# INSTRUCTIONS TO FOLLOW
Among the entries below, extract exactly the lines that run from the one with "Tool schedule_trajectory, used" through the one with "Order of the", both ends included.

### RECORDS TO USE ###

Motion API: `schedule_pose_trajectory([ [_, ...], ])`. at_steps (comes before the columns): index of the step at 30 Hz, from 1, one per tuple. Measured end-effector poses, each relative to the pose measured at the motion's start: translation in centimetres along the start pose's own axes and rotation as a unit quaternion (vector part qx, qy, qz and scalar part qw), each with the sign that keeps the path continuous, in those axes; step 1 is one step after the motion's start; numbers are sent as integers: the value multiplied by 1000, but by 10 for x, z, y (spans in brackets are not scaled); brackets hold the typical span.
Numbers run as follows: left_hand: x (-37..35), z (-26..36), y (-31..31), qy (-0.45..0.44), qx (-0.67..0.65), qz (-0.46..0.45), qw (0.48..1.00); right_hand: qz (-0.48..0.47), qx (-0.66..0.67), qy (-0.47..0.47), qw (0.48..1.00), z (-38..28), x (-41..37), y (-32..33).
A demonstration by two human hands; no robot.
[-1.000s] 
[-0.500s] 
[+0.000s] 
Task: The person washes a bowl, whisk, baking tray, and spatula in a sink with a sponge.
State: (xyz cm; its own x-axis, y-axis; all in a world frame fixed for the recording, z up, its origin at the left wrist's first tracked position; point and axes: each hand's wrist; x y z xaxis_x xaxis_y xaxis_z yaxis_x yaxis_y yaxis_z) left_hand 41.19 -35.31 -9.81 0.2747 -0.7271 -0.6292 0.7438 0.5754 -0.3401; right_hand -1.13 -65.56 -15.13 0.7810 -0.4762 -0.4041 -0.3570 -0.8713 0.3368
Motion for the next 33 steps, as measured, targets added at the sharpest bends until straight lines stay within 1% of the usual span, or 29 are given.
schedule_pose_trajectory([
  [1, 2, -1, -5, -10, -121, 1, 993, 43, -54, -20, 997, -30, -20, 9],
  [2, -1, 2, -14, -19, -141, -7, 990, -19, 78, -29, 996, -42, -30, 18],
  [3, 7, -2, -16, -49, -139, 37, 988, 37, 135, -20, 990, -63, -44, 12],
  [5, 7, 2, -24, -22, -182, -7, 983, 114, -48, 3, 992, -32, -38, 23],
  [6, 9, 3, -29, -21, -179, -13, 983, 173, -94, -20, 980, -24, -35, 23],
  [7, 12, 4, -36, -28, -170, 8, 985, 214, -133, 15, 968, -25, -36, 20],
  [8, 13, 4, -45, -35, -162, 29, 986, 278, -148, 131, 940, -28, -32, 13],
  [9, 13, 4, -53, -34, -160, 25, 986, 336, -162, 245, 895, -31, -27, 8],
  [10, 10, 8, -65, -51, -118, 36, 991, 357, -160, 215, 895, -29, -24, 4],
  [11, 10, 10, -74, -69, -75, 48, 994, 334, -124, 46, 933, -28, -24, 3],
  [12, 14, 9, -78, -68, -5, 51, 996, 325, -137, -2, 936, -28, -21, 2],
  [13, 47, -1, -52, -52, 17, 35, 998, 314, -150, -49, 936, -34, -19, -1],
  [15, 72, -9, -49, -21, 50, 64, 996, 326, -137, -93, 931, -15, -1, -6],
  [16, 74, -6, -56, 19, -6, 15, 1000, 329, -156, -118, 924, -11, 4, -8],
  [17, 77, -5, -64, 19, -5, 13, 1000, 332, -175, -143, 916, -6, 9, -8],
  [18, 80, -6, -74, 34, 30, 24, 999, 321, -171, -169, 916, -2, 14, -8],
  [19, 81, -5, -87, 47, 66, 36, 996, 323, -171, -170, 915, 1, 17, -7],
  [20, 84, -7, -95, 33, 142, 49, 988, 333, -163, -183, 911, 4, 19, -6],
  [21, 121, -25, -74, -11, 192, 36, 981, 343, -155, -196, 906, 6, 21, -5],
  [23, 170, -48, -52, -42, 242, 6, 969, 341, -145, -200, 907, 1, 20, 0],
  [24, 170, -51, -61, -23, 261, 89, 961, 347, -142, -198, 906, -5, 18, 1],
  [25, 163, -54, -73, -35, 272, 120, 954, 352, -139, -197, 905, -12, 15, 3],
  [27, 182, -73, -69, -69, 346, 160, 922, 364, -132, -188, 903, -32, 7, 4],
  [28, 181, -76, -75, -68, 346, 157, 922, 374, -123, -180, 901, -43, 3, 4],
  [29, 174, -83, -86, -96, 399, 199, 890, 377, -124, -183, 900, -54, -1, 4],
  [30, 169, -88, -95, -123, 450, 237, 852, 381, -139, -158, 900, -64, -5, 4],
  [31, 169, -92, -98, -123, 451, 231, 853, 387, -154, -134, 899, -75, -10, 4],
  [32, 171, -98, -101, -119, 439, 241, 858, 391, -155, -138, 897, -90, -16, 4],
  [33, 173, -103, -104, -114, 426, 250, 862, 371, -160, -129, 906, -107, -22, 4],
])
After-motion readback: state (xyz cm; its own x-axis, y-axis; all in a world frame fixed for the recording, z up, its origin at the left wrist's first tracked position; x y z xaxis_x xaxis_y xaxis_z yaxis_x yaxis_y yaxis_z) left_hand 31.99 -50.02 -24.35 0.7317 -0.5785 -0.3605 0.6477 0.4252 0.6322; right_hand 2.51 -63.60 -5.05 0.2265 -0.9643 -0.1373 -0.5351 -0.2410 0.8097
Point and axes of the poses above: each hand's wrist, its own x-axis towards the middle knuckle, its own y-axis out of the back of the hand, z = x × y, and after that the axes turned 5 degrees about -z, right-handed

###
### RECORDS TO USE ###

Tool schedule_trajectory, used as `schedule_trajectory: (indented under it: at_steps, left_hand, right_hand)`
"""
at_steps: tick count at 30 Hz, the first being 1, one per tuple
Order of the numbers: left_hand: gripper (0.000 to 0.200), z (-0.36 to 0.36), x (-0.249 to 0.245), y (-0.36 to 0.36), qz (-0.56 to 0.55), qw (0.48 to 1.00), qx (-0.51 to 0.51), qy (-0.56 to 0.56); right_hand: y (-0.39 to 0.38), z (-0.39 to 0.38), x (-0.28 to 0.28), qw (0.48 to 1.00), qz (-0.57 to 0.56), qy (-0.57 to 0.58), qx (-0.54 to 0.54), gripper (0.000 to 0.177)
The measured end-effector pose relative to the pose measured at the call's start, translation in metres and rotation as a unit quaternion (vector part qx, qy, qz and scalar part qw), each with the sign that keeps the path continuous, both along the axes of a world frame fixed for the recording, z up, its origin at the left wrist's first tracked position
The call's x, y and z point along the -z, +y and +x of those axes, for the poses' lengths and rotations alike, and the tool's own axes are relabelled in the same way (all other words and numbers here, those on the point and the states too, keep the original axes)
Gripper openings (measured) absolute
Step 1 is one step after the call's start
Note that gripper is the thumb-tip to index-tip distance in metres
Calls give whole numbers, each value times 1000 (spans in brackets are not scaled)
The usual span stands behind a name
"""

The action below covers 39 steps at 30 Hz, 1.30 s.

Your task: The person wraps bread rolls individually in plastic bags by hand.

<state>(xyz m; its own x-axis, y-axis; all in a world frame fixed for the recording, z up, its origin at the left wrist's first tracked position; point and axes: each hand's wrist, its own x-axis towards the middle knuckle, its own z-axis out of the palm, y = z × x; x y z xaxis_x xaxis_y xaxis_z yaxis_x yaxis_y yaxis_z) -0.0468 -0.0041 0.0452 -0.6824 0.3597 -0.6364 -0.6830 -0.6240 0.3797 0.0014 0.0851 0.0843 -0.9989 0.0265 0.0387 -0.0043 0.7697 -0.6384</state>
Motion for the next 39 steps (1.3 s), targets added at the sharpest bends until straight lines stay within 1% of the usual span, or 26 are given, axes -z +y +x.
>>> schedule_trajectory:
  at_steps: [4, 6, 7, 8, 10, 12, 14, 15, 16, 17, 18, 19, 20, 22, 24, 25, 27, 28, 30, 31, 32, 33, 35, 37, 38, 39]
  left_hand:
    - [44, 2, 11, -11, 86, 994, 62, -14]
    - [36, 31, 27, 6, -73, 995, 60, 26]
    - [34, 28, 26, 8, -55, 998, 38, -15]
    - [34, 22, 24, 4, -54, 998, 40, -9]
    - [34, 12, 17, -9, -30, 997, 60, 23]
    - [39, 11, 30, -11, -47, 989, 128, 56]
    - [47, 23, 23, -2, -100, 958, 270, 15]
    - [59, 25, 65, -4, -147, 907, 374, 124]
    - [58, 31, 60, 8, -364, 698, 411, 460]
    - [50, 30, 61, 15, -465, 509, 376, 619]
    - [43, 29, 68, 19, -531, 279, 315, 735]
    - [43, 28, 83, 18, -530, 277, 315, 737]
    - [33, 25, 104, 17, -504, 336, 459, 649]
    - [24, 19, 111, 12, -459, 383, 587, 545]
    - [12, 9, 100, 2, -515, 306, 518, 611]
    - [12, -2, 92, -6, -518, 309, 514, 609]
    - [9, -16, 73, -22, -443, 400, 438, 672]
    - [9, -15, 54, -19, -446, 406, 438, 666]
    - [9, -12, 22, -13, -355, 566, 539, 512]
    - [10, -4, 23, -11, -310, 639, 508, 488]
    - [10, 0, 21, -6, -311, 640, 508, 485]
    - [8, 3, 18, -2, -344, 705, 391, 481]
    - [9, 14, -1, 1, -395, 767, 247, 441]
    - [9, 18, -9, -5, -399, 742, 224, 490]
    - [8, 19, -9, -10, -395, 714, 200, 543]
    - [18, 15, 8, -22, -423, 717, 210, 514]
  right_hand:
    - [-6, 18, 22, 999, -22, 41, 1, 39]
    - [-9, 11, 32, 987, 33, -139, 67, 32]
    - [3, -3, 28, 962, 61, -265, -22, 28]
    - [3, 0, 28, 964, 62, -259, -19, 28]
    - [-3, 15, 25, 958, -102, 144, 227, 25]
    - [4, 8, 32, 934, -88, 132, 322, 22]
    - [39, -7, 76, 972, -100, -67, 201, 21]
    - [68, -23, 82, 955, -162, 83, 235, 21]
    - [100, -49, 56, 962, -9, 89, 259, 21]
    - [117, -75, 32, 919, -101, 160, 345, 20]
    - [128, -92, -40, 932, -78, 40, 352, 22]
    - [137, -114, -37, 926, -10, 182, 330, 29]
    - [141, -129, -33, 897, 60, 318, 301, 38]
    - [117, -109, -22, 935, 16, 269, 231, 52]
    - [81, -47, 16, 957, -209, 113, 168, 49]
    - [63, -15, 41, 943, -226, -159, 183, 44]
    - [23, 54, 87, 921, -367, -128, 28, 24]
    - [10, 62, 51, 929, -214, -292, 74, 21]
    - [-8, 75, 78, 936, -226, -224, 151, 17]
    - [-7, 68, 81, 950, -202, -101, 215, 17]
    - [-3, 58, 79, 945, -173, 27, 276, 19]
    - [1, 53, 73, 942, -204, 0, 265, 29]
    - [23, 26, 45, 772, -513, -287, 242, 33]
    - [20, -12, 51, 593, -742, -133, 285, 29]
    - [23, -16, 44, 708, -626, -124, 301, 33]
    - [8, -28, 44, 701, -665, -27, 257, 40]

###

# WRITTEN REPLY
Tool schedule_trajectory, used as `schedule_trajectory: (indented under it: at_steps, left_hand, right_hand)`
"""
at_steps: tick count at 30 Hz, the first being 1, one per tuple
Order of the numbers: left_hand: gripper (0.000 to 0.200), z (-0.36 to 0.36), x (-0.249 to 0.245), y (-0.36 to 0.36), qz (-0.56 to 0.55), qw (0.48 to 1.00), qx (-0.51 to 0.51), qy (-0.56 to 0.56); right_hand: y (-0.39 to 0.38), z (-0.39 to 0.38), x (-0.28 to 0.28), qw (0.48 to 1.00), qz (-0.57 to 0.56), qy (-0.57 to 0.58), qx (-0.54 to 0.54), gripper (0.000 to 0.177)

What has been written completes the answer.